Recognizing Minority Shareholder Oppression
As the economy continues its struggles, minority shareholders in closely-held corporations remain at risk of oppression at the hands of majority shareholders. Just as in good economic times when majority shareholders may desire to maximize their returns at the expense of minority shareholders, the current tough economic climate facing many businesses creates incentive on the part of majority shareholders to protect their own shrinking returns by using their power to take actions detrimental to minority shareholders.
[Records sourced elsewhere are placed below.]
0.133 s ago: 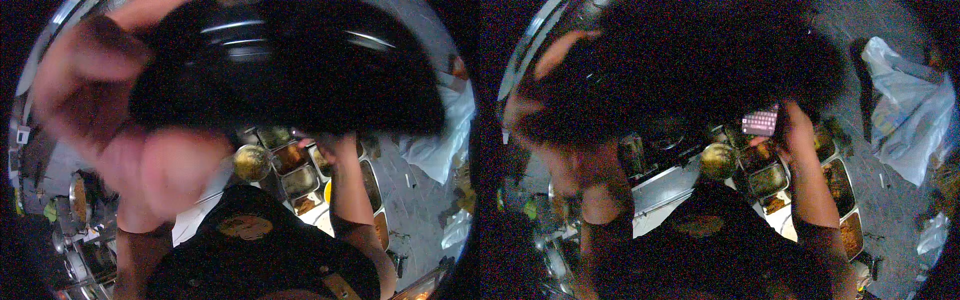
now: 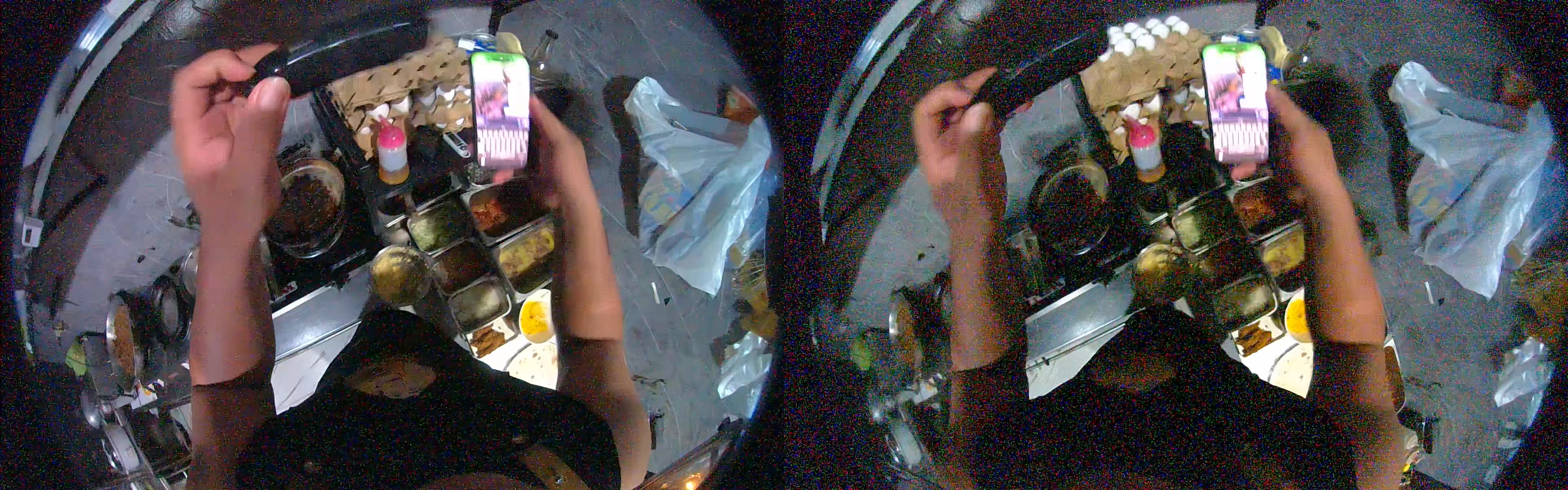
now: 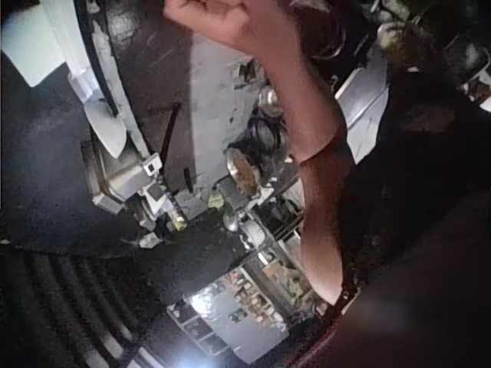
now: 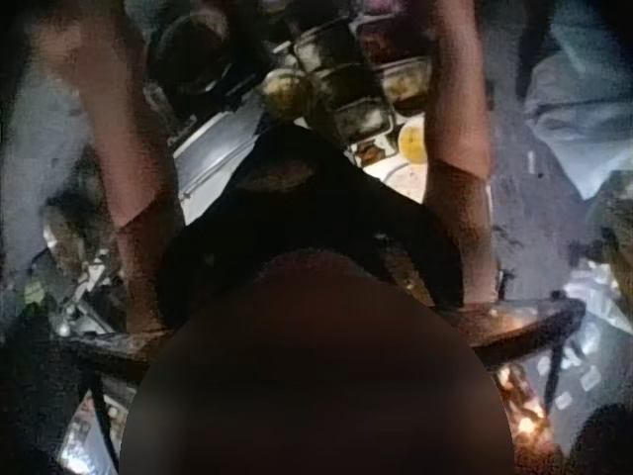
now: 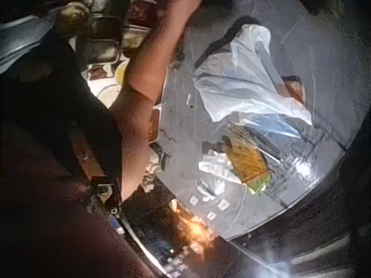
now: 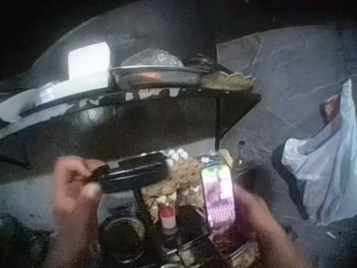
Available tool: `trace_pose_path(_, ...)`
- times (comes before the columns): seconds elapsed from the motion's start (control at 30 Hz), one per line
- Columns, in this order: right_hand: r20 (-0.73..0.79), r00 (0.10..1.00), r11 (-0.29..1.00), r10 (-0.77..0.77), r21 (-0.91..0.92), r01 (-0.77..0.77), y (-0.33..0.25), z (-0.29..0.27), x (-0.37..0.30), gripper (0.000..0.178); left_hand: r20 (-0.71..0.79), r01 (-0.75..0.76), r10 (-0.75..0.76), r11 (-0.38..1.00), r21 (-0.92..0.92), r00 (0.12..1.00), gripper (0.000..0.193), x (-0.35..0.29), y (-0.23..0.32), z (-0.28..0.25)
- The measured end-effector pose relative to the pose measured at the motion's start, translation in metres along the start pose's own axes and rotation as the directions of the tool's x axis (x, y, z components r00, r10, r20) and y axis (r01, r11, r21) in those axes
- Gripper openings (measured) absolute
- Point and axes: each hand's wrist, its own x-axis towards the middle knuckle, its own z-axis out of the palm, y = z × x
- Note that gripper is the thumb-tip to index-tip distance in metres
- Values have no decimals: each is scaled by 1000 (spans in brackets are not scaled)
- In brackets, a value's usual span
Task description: The person assembles a bento box by placing rice and cooked meat into compartments using tongs. They then prepare a wrap by spreading a yellow mixture onto a tortilla and adding shredded lettuce.
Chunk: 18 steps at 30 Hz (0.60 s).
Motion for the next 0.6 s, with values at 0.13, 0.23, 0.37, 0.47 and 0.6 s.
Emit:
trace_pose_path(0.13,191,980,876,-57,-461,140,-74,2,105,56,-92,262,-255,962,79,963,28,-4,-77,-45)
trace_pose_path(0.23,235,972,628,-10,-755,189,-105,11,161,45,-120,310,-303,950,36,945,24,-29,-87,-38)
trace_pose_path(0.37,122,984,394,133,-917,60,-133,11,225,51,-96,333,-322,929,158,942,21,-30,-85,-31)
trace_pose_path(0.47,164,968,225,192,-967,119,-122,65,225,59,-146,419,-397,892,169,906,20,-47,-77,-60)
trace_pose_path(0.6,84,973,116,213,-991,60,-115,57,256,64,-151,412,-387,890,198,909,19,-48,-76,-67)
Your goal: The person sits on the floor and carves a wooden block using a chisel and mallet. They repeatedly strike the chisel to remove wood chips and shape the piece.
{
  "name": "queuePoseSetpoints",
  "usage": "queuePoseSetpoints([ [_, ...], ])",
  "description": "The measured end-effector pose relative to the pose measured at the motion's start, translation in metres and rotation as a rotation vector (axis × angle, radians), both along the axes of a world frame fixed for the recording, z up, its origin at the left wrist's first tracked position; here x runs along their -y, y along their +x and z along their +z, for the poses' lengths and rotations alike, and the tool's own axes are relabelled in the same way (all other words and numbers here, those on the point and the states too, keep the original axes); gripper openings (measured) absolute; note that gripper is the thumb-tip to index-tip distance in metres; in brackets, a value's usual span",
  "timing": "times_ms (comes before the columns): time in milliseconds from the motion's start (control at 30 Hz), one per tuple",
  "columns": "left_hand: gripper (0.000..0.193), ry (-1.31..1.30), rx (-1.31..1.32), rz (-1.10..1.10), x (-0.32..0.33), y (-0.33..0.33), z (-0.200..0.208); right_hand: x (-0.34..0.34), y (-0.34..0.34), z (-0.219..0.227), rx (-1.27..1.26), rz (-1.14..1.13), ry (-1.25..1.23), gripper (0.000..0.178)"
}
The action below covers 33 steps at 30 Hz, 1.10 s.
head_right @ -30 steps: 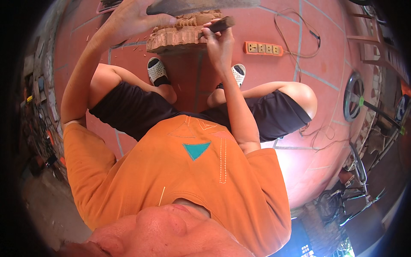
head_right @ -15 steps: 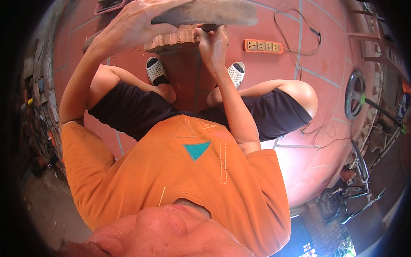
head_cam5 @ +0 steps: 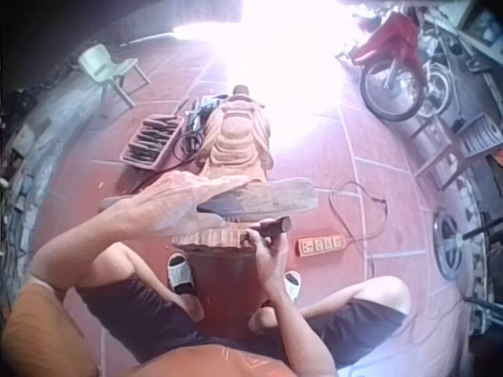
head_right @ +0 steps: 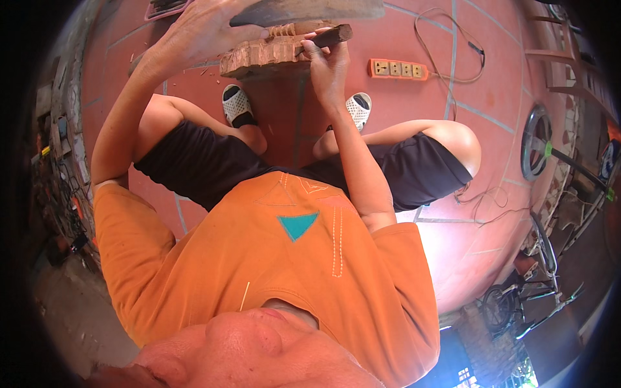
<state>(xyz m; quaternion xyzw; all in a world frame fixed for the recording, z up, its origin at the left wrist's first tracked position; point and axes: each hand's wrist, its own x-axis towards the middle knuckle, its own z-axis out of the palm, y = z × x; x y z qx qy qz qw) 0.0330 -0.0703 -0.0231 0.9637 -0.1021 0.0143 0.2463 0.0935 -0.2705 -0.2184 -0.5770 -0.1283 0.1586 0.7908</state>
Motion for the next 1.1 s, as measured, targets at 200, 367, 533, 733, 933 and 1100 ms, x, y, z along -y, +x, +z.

Majority shareholders have a fiduciary obligation to minority shareholders of the utmost good faith and loyalty, and have a duty to protect the interests of the minority. Therefore, a policy of corporate governance which has as its objective the denial of benefits to the minority interest runs afoul of this fairness standard and calls to question the majority's fulfillment of its fiduciary duty to the other shareholders. This is especially true in a closely-held corporation where shares are not publically traded and a fair market is rarely available.
Pennsylvania courts have held that majority shareholders' duty to the minority prevents them from using their power in such a way as to exclude the minority from their proper share of the benefits accruing from the enterprise. The failure of majority shareholders to fulfill their duty to minority shareholders often results in what is known as “oppression.” Oppressive actions refer to conduct that substantially defeats the "reasonable expectations" held by minority shareholders in committing their capital to the particular enterprise. A majority shareholder may not use the corporate process to deny minority shareholders the right to participate in the corporation or to exclude minority shareholders from their proper share of benefits accruing from the enterprise.
A "freeze-out" or "squeeze-out" occurs in a closely held corporation when a minority shareholder is removed from office or his power or compensation is substantially diminished, in an attempt to exclude the shareholder from any meaningful role in the corporation or deny him benefits from the corporation. Such an attempt by a majority shareholder to freeze-out or squeeze-out a minority shareholder constitutes a breach of this fiduciary duty. Tactics employed against a minority shareholder to effect such a freeze-out include, but are not limited to:
- the withholding of dividends,
- terminating the employment or reducing compensation of the minority or their family members,
- paying excessive salaries to majority shareholders,
- withholding information relating to the operation of the corporation,
- appropriation of corporate assets to other interests benefiting the majority,
- refusing to enforce contracts that are beneficial to the corporation because the enforcement of those contracts would be personally detrimental to the majority,
- siphoning off corporate assets by entering into leases or loans with terms favorable to the majority while at the same time detrimental to the minority,
- denying minority shareholders appraisal rights, and
- failure to hold meetings and excluding the minority from a meaningful role in the corporate decision-making.
Recognizing minority shareholder oppression is one thing. Preventing or remedying oppression is another. Prevention is limited due to the inherent qualities of minority shareholder status - - lack of controlling interest and illiquidity of minority shares. The most effective means to prevent minority oppression is careful negotiation of the shareholder agreement at the outset.
Unfortunately, litigation often results. In addition to derivative actions brought on behalf of the corporation, direct claims by minority against majority shareholders include breach of fiduciary duties/oppression, breach of a shareholder or stock purchase agreement, breach of an employment agreement and/or wrongful discharge. Remedies generally are designed to restore to the minority the benefits reasonably expected but not received. Depending upon the circumstances, remedies available to minority shareholders include inspection of corporate books, accountings, forced payment of dividends or other distributions, forced appraisal or buyout of minority shares, recovery of lost salary and other forms of compensation, and relief from a non-compete agreement. In extreme cases, the corporation may be forced to dissolve.